• Problem description
In the data that follows, find the line with "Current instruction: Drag"; transcribe it, every later line up to the one with "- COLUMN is", and that line as well, exactly and with no others.

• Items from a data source
[Start of Attachment]

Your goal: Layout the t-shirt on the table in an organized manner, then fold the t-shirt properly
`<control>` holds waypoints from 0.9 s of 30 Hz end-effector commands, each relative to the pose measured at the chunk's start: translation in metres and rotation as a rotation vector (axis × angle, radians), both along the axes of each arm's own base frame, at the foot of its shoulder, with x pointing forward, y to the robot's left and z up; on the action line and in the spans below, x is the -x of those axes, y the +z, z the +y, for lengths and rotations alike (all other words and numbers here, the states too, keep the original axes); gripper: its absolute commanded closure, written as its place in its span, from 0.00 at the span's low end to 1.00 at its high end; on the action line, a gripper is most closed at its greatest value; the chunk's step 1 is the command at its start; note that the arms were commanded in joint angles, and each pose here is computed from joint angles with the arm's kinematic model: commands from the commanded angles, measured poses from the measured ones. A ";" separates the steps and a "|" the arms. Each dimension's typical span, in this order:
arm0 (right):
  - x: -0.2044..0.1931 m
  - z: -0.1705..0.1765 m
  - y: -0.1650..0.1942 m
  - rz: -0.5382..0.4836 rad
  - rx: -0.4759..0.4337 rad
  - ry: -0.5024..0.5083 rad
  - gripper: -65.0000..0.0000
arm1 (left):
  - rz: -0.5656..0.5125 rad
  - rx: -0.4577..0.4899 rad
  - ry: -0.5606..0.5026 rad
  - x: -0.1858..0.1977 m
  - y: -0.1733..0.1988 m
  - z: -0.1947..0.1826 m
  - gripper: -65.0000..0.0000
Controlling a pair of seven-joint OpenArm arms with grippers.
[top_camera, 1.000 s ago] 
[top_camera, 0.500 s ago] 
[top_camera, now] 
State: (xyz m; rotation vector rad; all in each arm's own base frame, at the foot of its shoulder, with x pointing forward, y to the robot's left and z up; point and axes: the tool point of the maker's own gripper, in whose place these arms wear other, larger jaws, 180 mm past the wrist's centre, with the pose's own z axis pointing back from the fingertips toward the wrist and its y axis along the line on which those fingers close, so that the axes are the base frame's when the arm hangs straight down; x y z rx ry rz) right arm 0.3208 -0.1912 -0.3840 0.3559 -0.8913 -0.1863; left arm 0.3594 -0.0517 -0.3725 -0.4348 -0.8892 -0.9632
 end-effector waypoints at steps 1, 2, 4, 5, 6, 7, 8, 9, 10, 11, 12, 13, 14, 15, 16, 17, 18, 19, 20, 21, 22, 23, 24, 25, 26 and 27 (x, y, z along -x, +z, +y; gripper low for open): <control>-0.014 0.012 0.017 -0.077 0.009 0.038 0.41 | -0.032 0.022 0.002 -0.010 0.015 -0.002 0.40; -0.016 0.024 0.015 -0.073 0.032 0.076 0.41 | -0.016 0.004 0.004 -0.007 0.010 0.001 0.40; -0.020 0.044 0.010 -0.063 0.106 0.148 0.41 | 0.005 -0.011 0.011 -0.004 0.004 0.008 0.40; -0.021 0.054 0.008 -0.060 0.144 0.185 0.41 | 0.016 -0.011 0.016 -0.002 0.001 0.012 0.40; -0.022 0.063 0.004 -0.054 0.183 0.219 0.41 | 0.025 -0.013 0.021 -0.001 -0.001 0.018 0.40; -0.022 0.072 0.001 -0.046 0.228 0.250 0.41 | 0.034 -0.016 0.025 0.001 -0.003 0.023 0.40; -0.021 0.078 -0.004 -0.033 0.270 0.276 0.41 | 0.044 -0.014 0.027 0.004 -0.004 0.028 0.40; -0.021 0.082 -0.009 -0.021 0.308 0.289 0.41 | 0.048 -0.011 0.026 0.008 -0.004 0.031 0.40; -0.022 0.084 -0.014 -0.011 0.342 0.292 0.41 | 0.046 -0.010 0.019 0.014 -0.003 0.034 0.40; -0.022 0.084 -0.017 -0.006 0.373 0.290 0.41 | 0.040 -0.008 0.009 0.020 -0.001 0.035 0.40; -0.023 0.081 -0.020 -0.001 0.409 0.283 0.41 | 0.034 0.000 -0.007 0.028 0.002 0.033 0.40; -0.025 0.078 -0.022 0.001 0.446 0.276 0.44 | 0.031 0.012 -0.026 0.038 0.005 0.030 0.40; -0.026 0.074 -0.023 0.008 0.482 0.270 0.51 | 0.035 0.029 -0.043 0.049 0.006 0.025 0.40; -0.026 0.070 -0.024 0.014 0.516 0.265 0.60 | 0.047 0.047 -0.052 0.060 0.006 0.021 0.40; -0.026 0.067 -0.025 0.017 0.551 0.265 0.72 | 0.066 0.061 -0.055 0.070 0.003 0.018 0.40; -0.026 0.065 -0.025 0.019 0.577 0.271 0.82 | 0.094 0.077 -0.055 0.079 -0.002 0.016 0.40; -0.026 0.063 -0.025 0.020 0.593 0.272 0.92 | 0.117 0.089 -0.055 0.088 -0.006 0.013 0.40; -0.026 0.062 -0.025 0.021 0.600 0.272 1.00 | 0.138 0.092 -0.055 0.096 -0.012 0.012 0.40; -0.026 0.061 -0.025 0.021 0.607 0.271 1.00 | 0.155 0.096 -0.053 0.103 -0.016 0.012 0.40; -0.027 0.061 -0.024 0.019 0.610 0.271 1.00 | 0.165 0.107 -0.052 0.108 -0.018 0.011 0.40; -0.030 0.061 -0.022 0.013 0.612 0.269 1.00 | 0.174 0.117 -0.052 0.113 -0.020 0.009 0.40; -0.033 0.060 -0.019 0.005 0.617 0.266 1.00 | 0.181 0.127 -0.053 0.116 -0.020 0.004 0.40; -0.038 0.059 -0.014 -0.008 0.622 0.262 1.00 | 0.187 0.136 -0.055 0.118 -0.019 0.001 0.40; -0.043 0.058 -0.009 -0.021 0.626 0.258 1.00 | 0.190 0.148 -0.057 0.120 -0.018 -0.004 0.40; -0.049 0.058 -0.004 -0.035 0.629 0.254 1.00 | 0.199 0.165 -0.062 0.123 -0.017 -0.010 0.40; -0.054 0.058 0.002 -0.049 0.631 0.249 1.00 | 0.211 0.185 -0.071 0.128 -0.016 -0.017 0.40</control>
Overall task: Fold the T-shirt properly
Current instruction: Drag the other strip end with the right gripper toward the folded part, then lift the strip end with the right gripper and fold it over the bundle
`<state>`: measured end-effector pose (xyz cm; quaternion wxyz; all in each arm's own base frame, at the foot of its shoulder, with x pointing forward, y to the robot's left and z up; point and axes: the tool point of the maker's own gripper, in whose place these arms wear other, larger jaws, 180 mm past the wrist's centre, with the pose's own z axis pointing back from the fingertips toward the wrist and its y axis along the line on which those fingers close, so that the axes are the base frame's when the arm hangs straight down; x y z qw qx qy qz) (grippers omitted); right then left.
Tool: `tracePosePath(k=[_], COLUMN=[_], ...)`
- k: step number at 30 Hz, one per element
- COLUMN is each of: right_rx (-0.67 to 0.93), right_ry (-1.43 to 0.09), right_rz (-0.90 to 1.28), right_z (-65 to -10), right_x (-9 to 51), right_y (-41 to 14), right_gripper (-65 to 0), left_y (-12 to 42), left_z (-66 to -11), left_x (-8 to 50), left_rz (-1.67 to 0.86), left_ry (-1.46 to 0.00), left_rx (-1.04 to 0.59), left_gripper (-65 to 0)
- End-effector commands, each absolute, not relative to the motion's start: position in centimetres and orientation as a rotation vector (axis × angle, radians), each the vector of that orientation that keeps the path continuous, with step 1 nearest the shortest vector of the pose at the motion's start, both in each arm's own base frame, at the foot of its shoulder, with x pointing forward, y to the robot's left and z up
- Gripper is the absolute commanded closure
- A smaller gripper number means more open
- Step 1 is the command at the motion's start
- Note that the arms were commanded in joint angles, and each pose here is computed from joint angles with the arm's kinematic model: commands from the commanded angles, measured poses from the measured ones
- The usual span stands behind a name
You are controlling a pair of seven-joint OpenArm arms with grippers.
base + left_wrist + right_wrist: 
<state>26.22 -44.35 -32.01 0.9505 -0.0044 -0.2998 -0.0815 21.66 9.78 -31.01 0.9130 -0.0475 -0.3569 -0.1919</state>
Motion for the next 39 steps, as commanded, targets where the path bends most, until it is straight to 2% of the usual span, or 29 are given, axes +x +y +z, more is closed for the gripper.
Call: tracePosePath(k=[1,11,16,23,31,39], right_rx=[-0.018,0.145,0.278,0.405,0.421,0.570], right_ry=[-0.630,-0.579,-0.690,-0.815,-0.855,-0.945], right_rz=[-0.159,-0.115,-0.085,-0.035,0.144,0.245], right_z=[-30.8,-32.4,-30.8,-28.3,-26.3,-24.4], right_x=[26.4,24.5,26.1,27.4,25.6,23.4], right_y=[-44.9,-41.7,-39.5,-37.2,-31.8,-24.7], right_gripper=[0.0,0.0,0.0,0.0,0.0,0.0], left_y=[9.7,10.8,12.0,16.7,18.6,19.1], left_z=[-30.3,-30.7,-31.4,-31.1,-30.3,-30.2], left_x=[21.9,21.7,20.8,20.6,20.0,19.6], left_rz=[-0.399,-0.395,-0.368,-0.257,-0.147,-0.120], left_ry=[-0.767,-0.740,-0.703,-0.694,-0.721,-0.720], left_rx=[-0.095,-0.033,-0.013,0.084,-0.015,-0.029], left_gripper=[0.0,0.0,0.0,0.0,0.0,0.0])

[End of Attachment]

• Written solution
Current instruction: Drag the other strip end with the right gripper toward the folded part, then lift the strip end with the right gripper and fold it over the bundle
`<state>`: measured end-effector pose (xyz cm; quaternion wxyz; all in each arm's own base frame, at the foot of its shoulder, with x pointing forward, y to the robot's left and z up; point and axes: the tool point of the maker's own gripper, in whose place these arms wear other, larger jaws, 180 mm past the wrist's centre, with the pose's own z axis pointing back from the fingertips toward the wrist and its y axis along the line on which those fingers close, so that the axes are the base frame's when the arm hangs straight down; x y z qw qx qy qz) (grippers omitted); right then left.
Tool: `tracePosePath(k=[_], COLUMN=[_], ...)`
- k: step number at 30 Hz, one per element
- COLUMN is each of: right_rx (-0.67 to 0.93), right_ry (-1.43 to 0.09), right_rz (-0.90 to 1.28), right_z (-65 to -10), right_x (-9 to 51), right_y (-41 to 14), right_gripper (-65 to 0), left_y (-12 to 42), left_z (-66 to -11), left_x (-8 to 50), left_rz (-1.67 to 0.86), left_ry (-1.46 to 0.00), left_rx (-1.04 to 0.59), left_gripper (-65 to 0)

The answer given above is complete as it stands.